> WHAT YOU HAVE TO DO:
Starting at the top of the records, output every line through the one that contains "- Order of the", keeping each exactly as it appears.

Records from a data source
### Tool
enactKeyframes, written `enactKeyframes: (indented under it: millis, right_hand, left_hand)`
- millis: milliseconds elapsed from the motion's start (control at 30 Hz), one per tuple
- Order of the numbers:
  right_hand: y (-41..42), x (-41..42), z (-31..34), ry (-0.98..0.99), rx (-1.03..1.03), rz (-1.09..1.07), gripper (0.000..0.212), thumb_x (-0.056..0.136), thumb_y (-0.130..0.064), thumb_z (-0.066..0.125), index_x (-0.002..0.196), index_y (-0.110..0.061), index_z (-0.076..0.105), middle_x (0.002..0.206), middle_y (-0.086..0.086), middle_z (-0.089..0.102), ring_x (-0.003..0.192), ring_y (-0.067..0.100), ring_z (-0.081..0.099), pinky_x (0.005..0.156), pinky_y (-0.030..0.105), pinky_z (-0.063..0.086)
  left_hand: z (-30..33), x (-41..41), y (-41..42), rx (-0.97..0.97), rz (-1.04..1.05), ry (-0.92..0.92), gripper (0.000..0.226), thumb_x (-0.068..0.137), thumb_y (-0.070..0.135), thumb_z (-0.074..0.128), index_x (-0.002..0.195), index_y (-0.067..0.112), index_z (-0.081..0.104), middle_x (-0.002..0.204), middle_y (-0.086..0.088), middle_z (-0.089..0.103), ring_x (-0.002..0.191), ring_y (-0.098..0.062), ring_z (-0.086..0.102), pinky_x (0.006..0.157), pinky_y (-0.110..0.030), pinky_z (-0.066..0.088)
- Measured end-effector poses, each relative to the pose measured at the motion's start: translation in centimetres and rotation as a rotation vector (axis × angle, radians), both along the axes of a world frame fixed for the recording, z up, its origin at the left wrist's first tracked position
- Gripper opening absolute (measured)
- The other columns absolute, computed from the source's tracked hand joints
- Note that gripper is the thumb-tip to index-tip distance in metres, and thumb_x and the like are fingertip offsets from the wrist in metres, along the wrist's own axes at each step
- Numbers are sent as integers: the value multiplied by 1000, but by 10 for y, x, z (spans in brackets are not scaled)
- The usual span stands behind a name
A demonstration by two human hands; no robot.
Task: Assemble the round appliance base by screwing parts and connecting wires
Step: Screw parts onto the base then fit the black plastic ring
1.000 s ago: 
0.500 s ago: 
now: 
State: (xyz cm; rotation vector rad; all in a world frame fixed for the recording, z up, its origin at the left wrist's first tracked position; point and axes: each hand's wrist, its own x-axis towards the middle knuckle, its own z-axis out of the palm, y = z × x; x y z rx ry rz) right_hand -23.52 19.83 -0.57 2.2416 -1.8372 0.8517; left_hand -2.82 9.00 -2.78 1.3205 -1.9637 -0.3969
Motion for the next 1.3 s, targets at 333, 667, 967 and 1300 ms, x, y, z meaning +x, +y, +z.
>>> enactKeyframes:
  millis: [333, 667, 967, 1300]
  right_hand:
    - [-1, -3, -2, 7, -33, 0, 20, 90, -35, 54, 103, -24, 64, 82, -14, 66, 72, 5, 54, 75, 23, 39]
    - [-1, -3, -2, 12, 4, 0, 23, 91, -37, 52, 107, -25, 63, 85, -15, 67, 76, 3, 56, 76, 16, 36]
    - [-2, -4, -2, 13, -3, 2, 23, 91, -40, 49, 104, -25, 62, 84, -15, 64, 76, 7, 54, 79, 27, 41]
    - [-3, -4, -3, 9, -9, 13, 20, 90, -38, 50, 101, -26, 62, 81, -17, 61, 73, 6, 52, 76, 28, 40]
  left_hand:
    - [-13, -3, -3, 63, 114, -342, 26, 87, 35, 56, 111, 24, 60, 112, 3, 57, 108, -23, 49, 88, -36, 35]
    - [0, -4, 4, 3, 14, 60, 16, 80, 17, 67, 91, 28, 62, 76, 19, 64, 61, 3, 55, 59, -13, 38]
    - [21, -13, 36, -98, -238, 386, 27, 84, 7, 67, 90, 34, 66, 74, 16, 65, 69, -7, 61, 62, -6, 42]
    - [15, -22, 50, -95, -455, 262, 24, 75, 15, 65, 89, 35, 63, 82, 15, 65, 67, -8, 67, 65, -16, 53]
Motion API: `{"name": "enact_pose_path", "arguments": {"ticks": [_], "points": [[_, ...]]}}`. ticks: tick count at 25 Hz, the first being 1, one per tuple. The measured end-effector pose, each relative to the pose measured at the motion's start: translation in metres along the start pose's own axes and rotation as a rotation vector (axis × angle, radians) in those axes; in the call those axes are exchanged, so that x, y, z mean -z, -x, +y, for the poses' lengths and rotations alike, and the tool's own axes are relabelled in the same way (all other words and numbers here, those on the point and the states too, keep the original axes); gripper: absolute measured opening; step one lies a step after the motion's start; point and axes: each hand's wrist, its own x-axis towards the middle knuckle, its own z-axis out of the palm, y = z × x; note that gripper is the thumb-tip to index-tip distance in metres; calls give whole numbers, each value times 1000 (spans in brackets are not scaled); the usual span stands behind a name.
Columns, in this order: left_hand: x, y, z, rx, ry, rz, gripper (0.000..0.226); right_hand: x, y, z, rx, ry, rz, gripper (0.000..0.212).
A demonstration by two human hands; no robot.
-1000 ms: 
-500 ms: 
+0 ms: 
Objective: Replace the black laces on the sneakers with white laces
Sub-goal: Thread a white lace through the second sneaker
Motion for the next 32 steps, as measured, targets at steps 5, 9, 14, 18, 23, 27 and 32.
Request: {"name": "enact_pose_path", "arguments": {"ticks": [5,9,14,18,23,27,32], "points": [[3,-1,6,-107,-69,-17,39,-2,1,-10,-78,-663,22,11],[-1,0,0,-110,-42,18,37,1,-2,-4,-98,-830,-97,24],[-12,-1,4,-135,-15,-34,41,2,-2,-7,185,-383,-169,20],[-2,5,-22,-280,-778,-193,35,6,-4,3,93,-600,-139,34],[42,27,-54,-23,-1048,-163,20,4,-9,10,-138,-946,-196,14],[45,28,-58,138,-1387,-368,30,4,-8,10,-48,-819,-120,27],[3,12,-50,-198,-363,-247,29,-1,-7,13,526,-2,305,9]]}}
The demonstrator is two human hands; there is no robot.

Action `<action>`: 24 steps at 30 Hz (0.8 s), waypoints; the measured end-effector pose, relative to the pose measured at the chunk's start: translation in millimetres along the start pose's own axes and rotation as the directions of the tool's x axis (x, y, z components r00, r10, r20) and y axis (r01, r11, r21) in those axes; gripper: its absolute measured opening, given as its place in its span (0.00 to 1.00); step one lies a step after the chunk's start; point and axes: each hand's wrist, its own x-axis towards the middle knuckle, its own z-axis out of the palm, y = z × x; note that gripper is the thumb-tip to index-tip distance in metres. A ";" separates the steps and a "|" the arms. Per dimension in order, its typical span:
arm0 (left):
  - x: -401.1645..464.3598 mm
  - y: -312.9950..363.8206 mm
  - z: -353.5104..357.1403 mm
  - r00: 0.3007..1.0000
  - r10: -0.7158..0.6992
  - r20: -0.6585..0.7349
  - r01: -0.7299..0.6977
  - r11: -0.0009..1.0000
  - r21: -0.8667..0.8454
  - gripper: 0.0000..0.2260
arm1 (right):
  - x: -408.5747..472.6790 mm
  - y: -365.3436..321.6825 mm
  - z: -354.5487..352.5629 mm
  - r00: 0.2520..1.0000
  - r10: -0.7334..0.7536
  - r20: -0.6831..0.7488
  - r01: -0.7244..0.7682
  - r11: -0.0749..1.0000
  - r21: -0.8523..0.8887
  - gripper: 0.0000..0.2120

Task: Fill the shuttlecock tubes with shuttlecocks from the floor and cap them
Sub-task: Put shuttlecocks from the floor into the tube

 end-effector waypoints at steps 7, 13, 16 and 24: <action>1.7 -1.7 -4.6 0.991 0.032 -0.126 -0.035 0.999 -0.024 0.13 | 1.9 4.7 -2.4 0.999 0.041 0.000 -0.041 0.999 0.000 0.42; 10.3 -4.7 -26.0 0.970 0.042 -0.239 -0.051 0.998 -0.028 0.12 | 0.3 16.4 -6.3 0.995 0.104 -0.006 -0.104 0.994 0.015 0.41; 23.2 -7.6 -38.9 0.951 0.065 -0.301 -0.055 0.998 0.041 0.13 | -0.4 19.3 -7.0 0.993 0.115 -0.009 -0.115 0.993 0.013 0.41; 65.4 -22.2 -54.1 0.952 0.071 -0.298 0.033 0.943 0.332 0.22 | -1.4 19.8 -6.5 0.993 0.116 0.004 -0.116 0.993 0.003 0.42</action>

> EXERCISE OUTPUT:
### Tool
enactKeyframes, written `enactKeyframes: (indented under it: millis, right_hand, left_hand)`
- millis: milliseconds elapsed from the motion's start (control at 30 Hz), one per tuple
- Order of the numbers:

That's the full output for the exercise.